Superintelligence, intelligence, and learning aren't defined very well or clear so far, but I will demonstrate how they can be defined better.
Learning's definition is unclear, but one way to think about it is as improving. Learning and improving clearly correlate, even if they are not exactly the same thing.
Improving's meaning is also unclear. A system can start out doing badly and end up doing better. That movement from bad to good is learning. Bad thinking can become good thinking. Bad action can become good action. Bad perception can become good perception. Bad guessing can become good guessing. Learning and improving both involve that movement from bad to good.
Learning is about perception and action, and improving is also about perception and action. But they still do not seem fully identical.
The main goal of reason is to reach conclusions, because not everything can be known or confirmed directly. To reach a conclusion is to look for extrapolations, guesses, proposals, and possibilities.
A conclusion is an extrapolation. An extrapolation is a guess. A guess is a proposal. A proposal is an offering of potential. An offering of potential is something that cannot be confirmed true or false ahead of time.
Not everything can be known ahead of time, because the future has not happened yet. There is always a future, so not everything can be known then. But there is also always a past, and the past is shared. Having a shared past means things happened one way at the underlying level. Things happening one way underlyingly suggests other things will also happen one way underlyingly. Things happening one way underlyingly inferring other things happening one way underlyingly is extrapolation.
Extrapolation can also be called reason, and reason can also be called guessing. Guessing means inferring what is true or not from what is true or not. Reason, extrapolation, and guessing are therefore all extremely similar and nearly identical, just slightly different in the categories they refer to.
Knowing everything is certainly impossible. Is knowing anything impossible? Is certainty about everything impossible? Is certainty about anything impossible?
No certainty about anything at all also seems impossible. Assumption is possible. Guessing is possible. Proposals are possible. Thinking is possible. Reason is possible. Extrapolation is possible. Change is possible. Truth is possible. Falsehood is possible. Uncertainty is possible. Direction is possible. Inconsistency is possible.
Believing one thing requires believing others.
Assuming one thing requires assuming others.
Assuming one thing necessitates assuming others.
Whether you assume something to be true or false affects whether you believe other things to be true or false, and whether you believe something to be true or false affects whether you assume something else to be true or false.
Believing is therefore assuming, and assuming is believing.
Therefore it is important to consider how what you believe affects what you assume, and how what you assume affects what you believe.
This effect can be represented by what I call certainty.
False certainty exists, and it happens when we do not consider what we assume in order to believe, or what we believe in order to assume.
Anti-certainty in the domain of reason is also known as logical inconsistency. Certainty and logical inconsistency are therefore inversely correlated.
But what is logical inconsistency?
If I take a claim and assume it to be true or false, there will be implications in each case. In this context, implications means possible problems and possible solutions. So if you take a claim, assume it to be true or false, and then ask what else you would have to believe as a result, would that conflict with what you are already believing because of some other assumption?
Each claim can therefore be represented as either true, false, likely, unlikely, or unknown.
The more you know about what you have to assume in order to believe a claim, the more certain you can be about which classification makes sense. If most of what you have to assume in order to believe a claim can be represented as true, then the claim can lean toward certain truth, whereas if most of what you have to assume can be represented as false, then the claim can lean toward certain falsehood.
If what you have to assume is a mix of true and false, likely and unlikely, or currently unknown, then whether that claim is true or false becomes harder to know with certainty.
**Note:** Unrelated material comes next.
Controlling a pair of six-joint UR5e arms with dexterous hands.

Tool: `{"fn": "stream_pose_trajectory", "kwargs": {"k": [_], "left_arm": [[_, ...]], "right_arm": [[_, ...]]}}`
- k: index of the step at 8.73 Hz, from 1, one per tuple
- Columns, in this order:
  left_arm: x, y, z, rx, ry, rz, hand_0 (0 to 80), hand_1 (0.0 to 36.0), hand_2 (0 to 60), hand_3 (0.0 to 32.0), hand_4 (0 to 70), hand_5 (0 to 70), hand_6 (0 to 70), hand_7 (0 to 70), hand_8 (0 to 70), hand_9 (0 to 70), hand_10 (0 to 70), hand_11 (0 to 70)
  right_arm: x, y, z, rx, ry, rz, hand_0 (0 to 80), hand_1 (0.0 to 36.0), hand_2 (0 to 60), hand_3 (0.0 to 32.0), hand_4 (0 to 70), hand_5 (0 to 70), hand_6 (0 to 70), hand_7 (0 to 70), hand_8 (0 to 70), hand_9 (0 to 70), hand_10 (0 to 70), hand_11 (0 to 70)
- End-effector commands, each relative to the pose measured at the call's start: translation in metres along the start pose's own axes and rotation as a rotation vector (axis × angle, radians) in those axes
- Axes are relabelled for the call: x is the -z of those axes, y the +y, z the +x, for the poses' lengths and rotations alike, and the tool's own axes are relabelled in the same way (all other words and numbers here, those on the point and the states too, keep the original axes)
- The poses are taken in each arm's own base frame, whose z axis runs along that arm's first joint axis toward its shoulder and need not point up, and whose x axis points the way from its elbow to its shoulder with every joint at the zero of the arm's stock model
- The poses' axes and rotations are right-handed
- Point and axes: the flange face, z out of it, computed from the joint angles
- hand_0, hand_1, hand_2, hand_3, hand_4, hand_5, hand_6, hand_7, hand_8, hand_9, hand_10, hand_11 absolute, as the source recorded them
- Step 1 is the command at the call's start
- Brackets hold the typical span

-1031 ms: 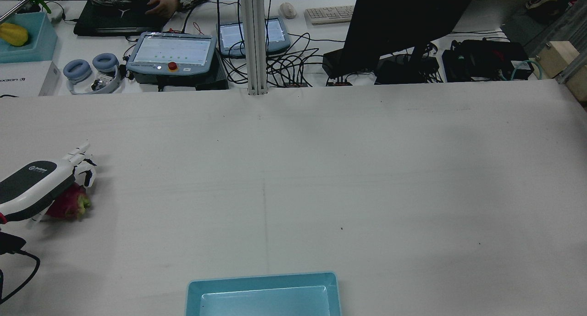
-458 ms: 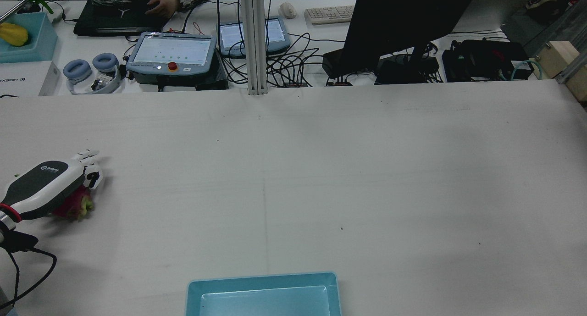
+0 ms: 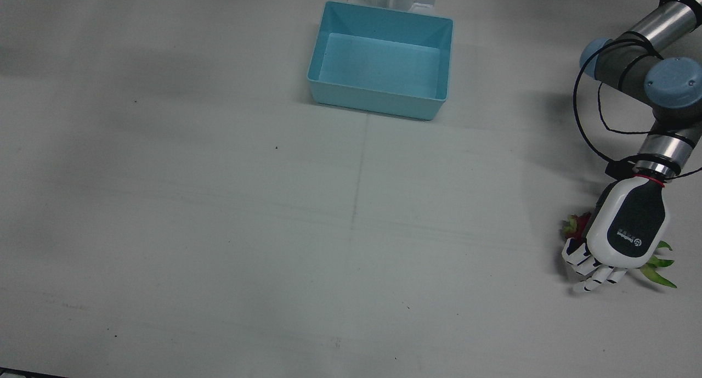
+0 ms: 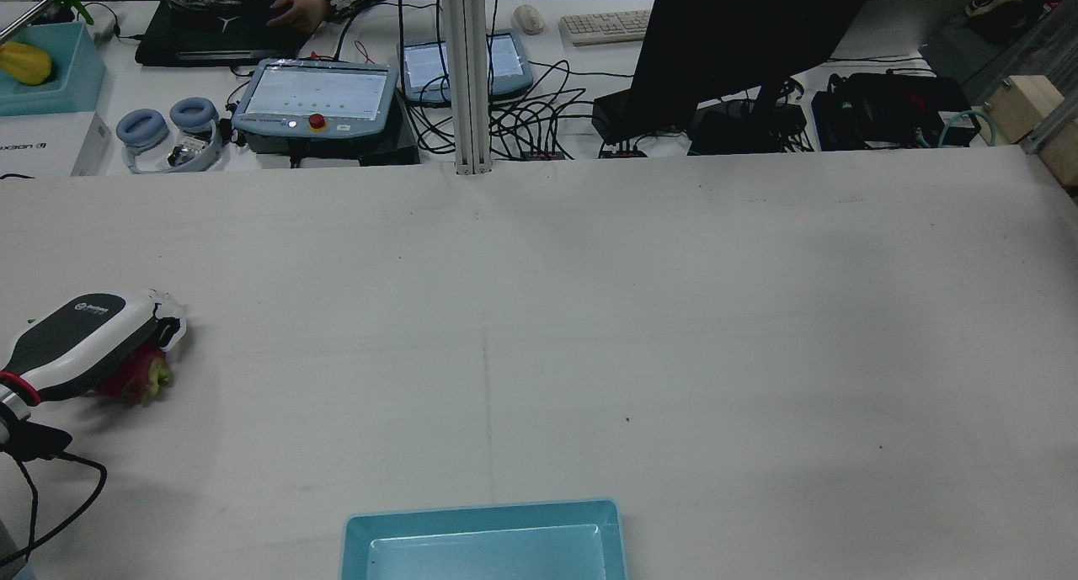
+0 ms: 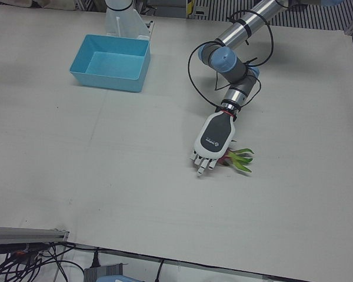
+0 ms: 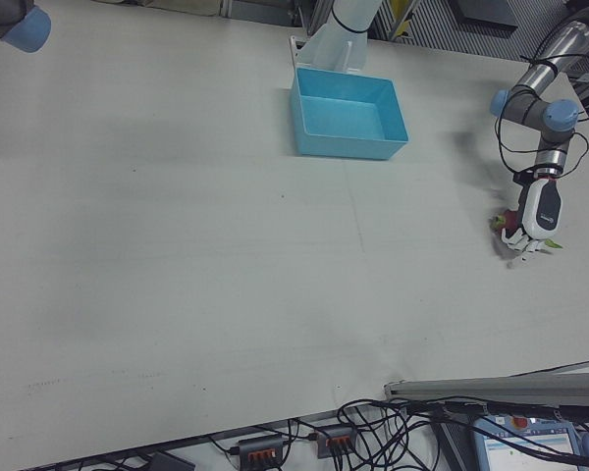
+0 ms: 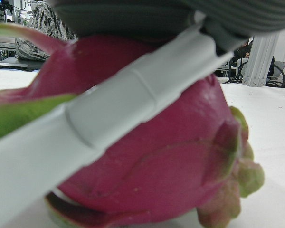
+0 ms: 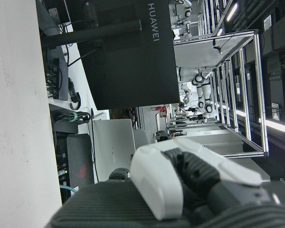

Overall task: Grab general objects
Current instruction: 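Close the left hand's fingers around the dragon fruit, then lift the dragon fruit with the left hand toward the blue tray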

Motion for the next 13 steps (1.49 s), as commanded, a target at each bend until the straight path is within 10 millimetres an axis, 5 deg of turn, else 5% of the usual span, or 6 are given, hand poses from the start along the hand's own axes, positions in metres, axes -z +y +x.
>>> {"fn": "stream_pose_trajectory", "kwargs": {"k": [1, 7, 8, 10, 13], "left_arm": [[0.0, -0.003, 0.005, 0.006, 0.012, 0.019, 80.0, 36.0, 60.0, 0.0, 37.3, 70.0, 70.0, 70.0, 67.4, 70.0, 70.0, 70.0], [0.01, 0.003, 0.076, 0.216, 0.116, -0.161, 80.0, 36.0, 60.0, 0.0, 59.1, 70.0, 70.0, 70.0, 70.0, 70.0, 70.0, 70.0], [0.006, -0.014, 0.086, 0.279, 0.139, -0.221, 80.0, 36.0, 60.0, 0.0, 62.3, 70.0, 70.0, 70.0, 70.0, 70.0, 70.0, 70.0], [0.026, -0.057, 0.141, 0.322, 0.181, -0.336, 80.0, 36.0, 60.0, 0.0, 70.0, 70.0, 70.0, 70.0, 70.0, 70.0, 70.0, 70.0], [0.016, -0.036, 0.172, 0.556, 0.236, -0.626, 80.0, 36.0, 60.0, 0.0, 70.0, 70.0, 70.0, 70.0, 70.0, 70.0, 70.0, 70.0]], "right_arm": [[0.001, -0.001, 0.0, 0.0, 0.0, 0.001, 0.0, 0.0, 0.0, 0.0, 0.0, 0.0, 0.0, 0.0, 0.0, 0.0, 0.0, 0.0], [0.001, -0.001, 0.0, 0.0, -0.002, 0.001, 0.0, 0.0, 0.0, 0.0, 0.0, 0.0, 0.0, 0.0, 0.0, 0.0, 0.0, 0.0], [0.001, -0.001, -0.001, 0.0, -0.002, 0.001, 0.0, 0.0, 0.0, 0.0, 0.0, 0.0, 0.0, 0.0, 0.0, 0.0, 0.0, 0.0], [0.0, 0.0, 0.0, 0.0, 0.0, 0.0, 0.0, 0.0, 0.0, 0.0, 0.0, 0.0, 0.0, 0.0, 0.0, 0.0, 0.0, 0.0], [0.0, 0.0, 0.0, 0.0, 0.0, 0.0, 0.0, 0.0, 0.0, 0.0, 0.0, 0.0, 0.0, 0.0, 0.0, 0.0, 0.0, 0.0]]}}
But at least you can become more certain about how certain you can be that your classification is correct.
Overlap can be defined as how many claims you are making whose implications do not match each other.
While sitting down with someone, I could say: "We are sitting down." That claim could be true or false, like any other claim, and it can be disagreed with, like any other claim.
The manner in which disagreement happens can be categorized in several distinct ways. Someone could disagree with the frame: "We aren't sitting down, we are talking." Someone could disagree with the subject: "You may be sitting down, but I am not." And so on.
But the important thing here is not the specific examples, but that disagreement can also be treated as a claim, because the disagreement itself could be either true or false. And if the disagreement can be thought of as true or false, then it can itself be disagreed with.
So nearly anything can be disagreed with, as long as it is something that can be evaluated as true or false.
But that still leaves one more basic distinction.
Nearly everything can also be not disagreed with, aka it can be agreed with. So now we have two basic ways of handling any claim. We could agree, thereby assuming it is correct, right, or true. Or we could disagree, thereby assuming it is incorrect, false, or wrong.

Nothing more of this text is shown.